Work task — From the first line of the records below, transcribe each line exactly up to and including the one with "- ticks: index"; pictures stay out.
•••••
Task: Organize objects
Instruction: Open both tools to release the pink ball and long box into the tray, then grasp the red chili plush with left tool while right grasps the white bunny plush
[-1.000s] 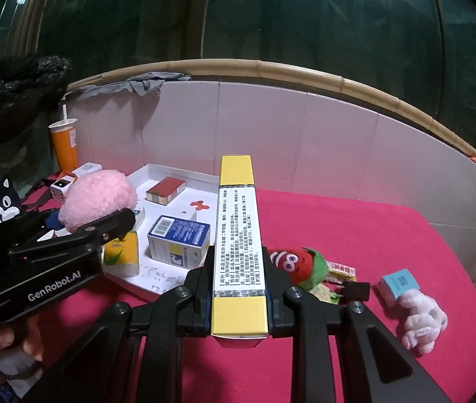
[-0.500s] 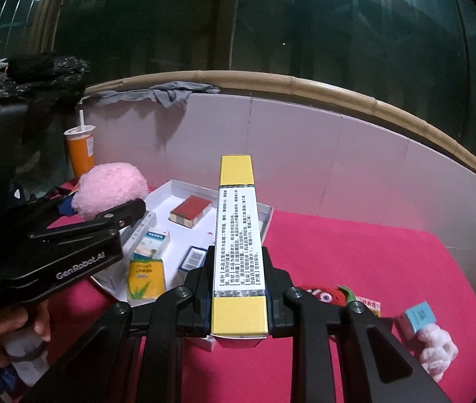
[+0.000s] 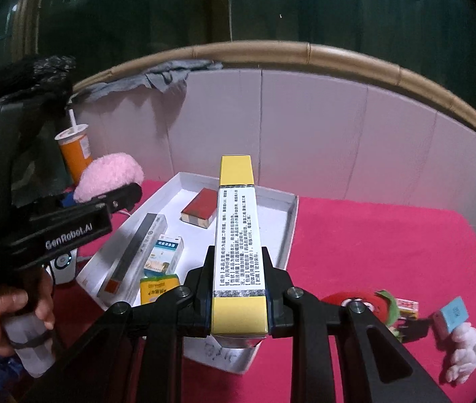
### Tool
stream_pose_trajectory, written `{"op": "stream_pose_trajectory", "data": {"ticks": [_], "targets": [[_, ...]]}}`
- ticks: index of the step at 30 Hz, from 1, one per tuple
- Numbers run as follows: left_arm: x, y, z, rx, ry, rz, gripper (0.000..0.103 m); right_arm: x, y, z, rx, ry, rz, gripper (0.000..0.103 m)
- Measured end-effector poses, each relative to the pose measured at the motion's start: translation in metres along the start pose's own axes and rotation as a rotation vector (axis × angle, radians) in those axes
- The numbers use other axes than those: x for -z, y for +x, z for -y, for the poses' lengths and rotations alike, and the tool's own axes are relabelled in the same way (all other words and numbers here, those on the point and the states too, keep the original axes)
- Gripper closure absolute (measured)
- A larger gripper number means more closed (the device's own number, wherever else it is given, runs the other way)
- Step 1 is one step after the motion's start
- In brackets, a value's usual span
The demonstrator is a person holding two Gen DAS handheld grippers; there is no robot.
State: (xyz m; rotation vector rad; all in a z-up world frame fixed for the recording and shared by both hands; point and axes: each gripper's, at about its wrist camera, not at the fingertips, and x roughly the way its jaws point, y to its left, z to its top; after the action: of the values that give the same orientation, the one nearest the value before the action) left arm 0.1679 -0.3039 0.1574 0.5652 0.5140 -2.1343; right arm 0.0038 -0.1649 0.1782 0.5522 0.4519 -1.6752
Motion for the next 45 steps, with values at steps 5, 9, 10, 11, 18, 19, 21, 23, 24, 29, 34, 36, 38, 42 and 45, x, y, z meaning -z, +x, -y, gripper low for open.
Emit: {"op": "stream_pose_trajectory", "data": {"ticks": [5,9,10,11,18,19,21,23,24,29,34,36,38,42,45], "targets": [[0.005,0.021,0.001,-0.002,0.019,-0.052,0.045,-0.009,0.037,0.005,-0.019,0.074,-0.079,0.080],[0.008,0.030,0.004,-0.008,0.038,-0.075,0.045,-0.015,0.064,0.007,-0.026,0.113,-0.116,0.080],[0.009,0.032,0.005,-0.007,0.041,-0.080,0.045,-0.016,0.069,0.008,-0.026,0.124,-0.123,0.080],[0.009,0.034,0.005,-0.005,0.042,-0.084,0.045,-0.018,0.075,0.008,-0.032,0.135,-0.128,0.080],[0.016,0.043,0.005,0.001,0.049,-0.108,0.032,-0.030,0.105,0.000,-0.058,0.187,-0.141,0.078],[0.017,0.043,0.004,-0.004,0.042,-0.106,0.026,-0.031,0.109,-0.001,-0.073,0.191,-0.150,0.078],[0.019,0.042,0.003,-0.014,0.035,-0.105,0.002,-0.031,0.114,-0.006,-0.081,0.188,-0.164,0.070],[0.020,0.038,0.004,-0.036,0.043,-0.089,0.000,-0.029,0.111,-0.008,-0.069,0.179,-0.150,0.044],[0.020,0.034,0.006,-0.063,0.052,-0.074,0.000,-0.028,0.108,-0.007,-0.063,0.180,-0.142,0.030],[0.017,0.021,0.016,-0.102,0.084,-0.046,0.000,-0.018,0.081,0.003,-0.057,0.215,-0.099,0.026],[0.016,0.005,0.034,-0.088,0.114,-0.021,0.000,-0.009,0.046,0.019,-0.022,0.233,-0.040,0.006],[0.018,-0.002,0.041,-0.076,0.123,-0.015,0.000,-0.005,0.031,0.026,-0.008,0.226,-0.006,0.001],[0.021,-0.005,0.048,-0.061,0.137,-0.017,0.000,0.000,0.014,0.035,0.010,0.232,0.033,0.000],[0.029,-0.007,0.068,-0.017,0.186,-0.032,0.000,0.009,-0.010,0.059,0.035,0.287,0.079,0.000],[0.036,-0.006,0.086,0.011,0.218,-0.045,0.000,0.017,-0.023,0.081,0.048,0.343,0.090,0.000]]}}
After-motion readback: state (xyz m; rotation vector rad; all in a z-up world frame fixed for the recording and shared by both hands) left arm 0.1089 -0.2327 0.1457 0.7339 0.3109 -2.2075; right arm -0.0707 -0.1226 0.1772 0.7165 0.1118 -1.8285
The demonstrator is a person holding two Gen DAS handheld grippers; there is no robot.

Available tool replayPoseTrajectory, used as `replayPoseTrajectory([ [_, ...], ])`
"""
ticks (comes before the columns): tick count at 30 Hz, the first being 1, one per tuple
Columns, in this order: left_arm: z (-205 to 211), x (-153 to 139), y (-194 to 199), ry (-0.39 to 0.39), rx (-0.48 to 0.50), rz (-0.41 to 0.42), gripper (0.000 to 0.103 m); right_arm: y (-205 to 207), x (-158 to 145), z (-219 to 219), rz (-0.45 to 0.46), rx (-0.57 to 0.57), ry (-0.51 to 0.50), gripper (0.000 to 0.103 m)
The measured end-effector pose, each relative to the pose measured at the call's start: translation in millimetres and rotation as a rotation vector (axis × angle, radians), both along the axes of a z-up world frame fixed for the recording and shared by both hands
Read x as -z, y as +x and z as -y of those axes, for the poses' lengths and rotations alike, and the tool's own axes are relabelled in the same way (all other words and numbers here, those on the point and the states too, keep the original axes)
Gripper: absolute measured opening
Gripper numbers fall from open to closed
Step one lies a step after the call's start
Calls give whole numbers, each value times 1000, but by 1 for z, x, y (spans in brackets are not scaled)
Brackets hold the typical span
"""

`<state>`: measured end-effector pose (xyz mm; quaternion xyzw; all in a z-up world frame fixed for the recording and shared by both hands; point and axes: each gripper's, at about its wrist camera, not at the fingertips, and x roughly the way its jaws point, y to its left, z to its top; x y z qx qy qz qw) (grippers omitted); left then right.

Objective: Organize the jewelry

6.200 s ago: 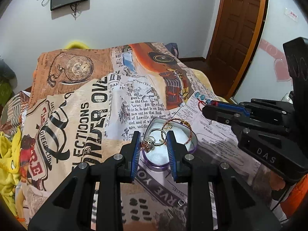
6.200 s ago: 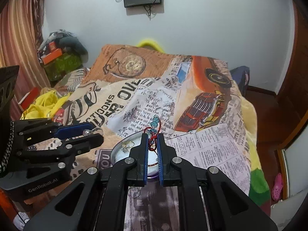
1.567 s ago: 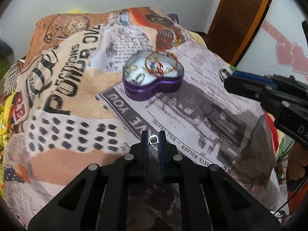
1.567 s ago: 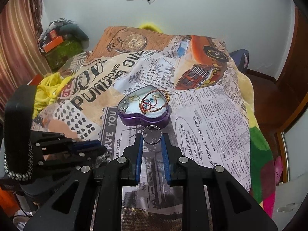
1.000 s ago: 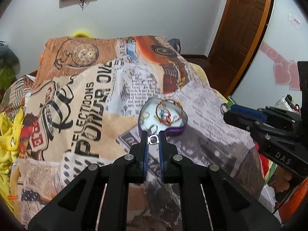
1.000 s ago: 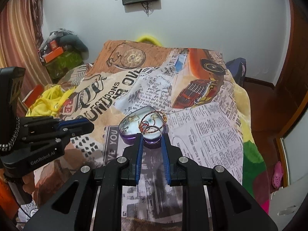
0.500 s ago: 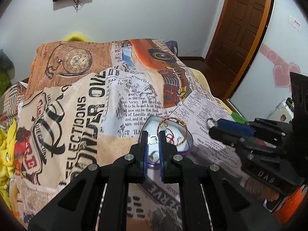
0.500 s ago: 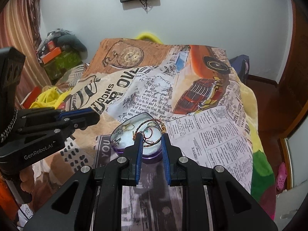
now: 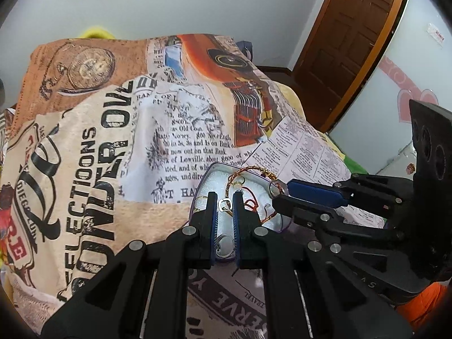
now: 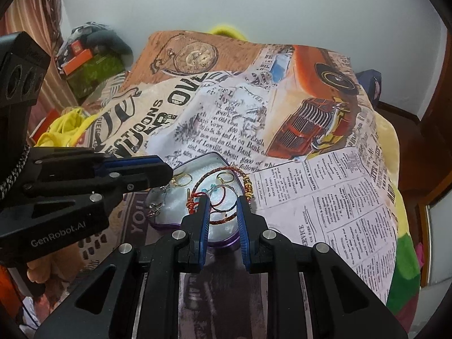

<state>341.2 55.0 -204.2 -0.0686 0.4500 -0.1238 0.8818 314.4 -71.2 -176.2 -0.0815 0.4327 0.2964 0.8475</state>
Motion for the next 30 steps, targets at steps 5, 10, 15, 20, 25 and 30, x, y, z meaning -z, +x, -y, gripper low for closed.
replayPoseTrajectory([
  [5,-1,6,7,-15,6,-22,8,2,5,-2,-13,-11,-13,17],
  [10,-1,6,8,-17,8,-18,8,3,6,-3,-10,-16,-25,17],
  [15,-1,4,5,-12,5,-27,8,3,5,-4,-21,-15,-30,18],
  [20,-3,-9,-4,-6,-12,-6,8,-5,-4,-1,-1,-7,-42,26],
  [25,-3,-37,-23,8,-27,43,9,-20,-25,4,45,0,-41,27],
  [30,3,-71,-50,44,-43,122,9,-38,-56,14,105,20,-13,28],
])
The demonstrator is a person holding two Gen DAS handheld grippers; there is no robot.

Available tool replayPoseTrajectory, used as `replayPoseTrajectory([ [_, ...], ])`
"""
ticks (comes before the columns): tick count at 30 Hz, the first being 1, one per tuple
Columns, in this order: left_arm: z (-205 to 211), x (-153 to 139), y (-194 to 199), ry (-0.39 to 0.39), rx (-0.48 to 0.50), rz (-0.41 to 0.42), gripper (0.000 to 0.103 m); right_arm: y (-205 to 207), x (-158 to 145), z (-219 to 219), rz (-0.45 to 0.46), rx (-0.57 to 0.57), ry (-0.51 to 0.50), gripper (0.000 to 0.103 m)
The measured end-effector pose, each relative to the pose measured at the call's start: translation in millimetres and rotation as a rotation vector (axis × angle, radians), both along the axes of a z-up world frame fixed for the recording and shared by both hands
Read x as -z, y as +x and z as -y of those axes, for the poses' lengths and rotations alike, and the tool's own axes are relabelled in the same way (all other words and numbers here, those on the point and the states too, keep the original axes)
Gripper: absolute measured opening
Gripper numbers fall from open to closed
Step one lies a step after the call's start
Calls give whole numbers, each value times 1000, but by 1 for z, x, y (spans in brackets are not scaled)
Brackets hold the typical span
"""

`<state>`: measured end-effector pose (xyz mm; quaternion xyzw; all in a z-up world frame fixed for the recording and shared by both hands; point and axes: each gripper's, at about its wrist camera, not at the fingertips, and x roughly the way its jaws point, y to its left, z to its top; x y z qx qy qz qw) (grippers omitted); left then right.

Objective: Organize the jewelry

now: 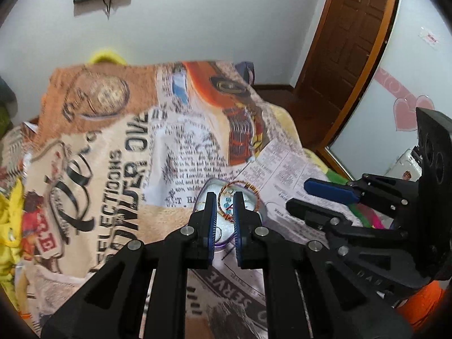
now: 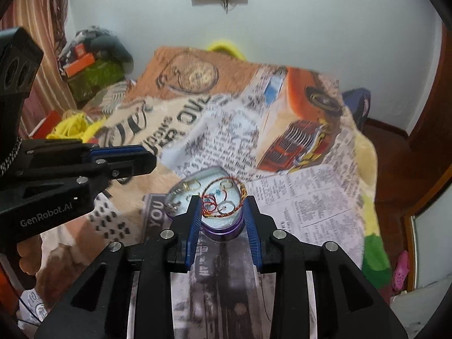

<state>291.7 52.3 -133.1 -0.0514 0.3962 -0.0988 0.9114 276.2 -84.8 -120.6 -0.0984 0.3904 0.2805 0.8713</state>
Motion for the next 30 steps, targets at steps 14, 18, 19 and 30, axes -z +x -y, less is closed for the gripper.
replayPoseTrajectory([
  [14,22,-123,-131,72,-91,392,14,-113,-130,49,357,95,197,28],
  [18,25,-144,-168,59,-125,504,28,-153,-153,60,478,133,252,30],
  [19,27,-148,-177,63,-135,534,33,-165,-158,63,516,149,263,36],
  [30,35,-160,-237,102,-230,709,86,-211,-167,65,691,277,335,89],
])
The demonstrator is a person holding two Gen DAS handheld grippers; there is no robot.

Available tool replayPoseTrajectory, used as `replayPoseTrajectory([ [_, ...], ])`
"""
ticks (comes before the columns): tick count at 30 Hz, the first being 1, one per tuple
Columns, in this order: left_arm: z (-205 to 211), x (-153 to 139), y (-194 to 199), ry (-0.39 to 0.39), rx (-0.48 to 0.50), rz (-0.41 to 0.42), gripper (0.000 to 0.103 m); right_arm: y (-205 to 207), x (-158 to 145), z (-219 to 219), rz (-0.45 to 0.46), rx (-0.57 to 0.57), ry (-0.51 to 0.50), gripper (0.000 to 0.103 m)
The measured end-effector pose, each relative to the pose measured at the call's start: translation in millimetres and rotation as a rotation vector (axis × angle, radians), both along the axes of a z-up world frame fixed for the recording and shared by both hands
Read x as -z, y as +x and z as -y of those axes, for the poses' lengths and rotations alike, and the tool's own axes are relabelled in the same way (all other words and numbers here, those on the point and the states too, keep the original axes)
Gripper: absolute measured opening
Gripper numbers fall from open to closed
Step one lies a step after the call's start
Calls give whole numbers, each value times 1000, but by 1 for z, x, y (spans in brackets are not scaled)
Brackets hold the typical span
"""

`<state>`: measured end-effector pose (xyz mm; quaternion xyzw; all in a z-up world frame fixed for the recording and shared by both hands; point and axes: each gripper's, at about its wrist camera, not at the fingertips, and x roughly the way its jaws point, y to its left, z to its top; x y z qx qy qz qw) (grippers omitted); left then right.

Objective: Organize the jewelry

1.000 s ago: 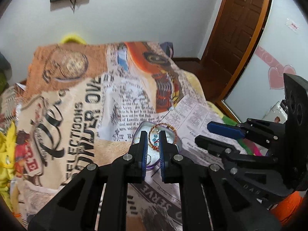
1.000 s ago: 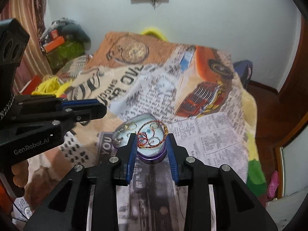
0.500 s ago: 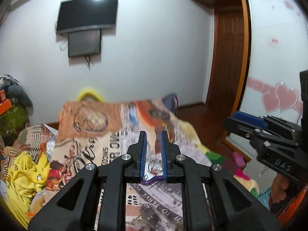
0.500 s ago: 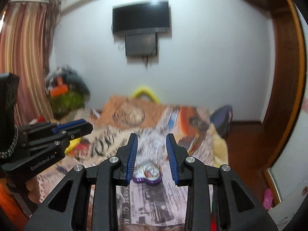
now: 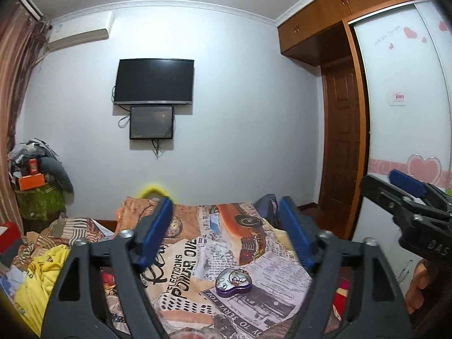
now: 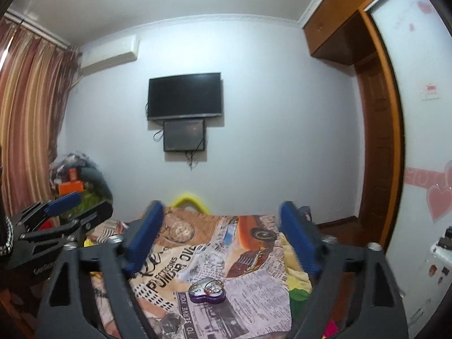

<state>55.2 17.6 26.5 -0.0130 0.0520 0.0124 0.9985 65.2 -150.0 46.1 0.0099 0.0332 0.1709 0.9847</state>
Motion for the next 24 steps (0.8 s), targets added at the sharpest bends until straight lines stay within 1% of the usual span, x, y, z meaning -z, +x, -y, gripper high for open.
replayPoseTrajectory([
  [1,-2,1,0,-7,-1,0,92,-1,1,0,6,10,7,91],
  [2,-4,2,-1,-21,-2,-1,94,-2,1,0,9,20,10,94],
  [3,-7,3,-1,-29,-3,-4,94,-4,1,0,10,30,9,100],
  [4,-9,4,1,-37,-4,-10,94,-5,1,-1,12,37,9,103],
  [11,-11,8,-7,-53,-20,-28,95,-10,4,2,5,50,-7,103],
  [24,-5,10,-8,-43,-20,-44,95,-11,10,9,-34,45,-15,103],
])
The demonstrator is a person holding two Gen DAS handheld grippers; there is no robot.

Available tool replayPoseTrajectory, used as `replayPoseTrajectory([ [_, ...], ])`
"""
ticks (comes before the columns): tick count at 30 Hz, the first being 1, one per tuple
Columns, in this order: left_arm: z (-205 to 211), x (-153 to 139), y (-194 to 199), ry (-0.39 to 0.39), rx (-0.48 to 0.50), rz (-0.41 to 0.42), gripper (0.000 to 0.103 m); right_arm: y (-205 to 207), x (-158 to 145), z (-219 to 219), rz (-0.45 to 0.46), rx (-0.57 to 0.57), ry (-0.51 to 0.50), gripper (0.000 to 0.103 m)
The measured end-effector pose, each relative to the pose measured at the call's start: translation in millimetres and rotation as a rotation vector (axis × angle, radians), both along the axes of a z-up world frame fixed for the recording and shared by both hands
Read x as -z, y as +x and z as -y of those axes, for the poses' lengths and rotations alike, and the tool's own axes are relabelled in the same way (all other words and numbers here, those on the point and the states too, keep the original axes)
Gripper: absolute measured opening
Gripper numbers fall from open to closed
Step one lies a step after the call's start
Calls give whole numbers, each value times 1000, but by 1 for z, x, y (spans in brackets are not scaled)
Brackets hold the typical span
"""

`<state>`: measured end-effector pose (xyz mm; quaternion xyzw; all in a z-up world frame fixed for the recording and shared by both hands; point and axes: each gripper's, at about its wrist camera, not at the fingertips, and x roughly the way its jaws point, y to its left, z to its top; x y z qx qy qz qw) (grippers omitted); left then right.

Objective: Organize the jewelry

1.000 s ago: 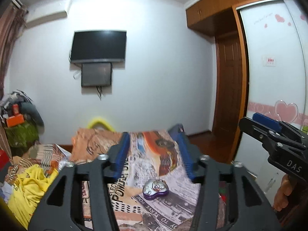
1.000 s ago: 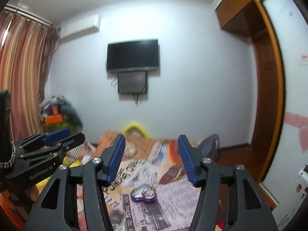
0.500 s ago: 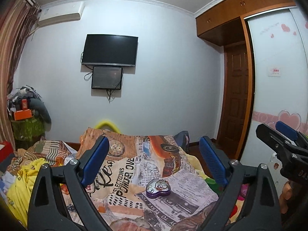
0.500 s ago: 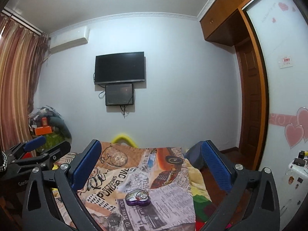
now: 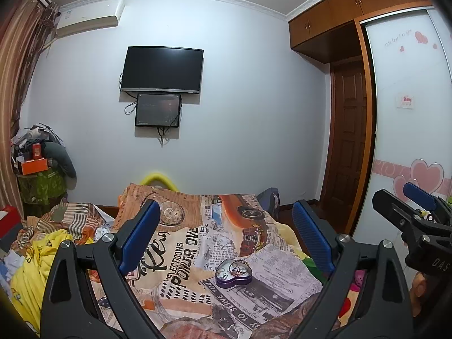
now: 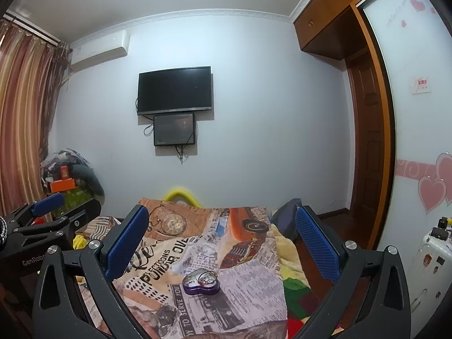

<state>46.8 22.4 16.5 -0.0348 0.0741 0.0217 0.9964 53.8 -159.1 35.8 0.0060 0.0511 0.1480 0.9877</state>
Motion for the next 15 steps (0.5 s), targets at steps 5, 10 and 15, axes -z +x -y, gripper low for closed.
replayPoseTrajectory([
  [5,0,1,0,2,2,-3,95,-1,-1,1,-14,-2,-2,103],
  [10,2,1,0,3,5,-7,96,-3,-3,2,-20,-4,-3,103],
  [15,2,1,0,2,5,-8,97,-2,-3,2,-25,-3,-4,103],
])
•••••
Answer to the exercise —
Task: Organize objects
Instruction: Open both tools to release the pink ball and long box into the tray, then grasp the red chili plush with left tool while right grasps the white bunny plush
[-1.000s] 
[-0.500s] 
[+0.000s] 
### Tool
stream_pose_trajectory, written `{"op": "stream_pose_trajectory", "data": {"ticks": [_], "targets": [[_, ...]]}}`
- ticks: index of the step at 30 Hz, from 1, one per tuple

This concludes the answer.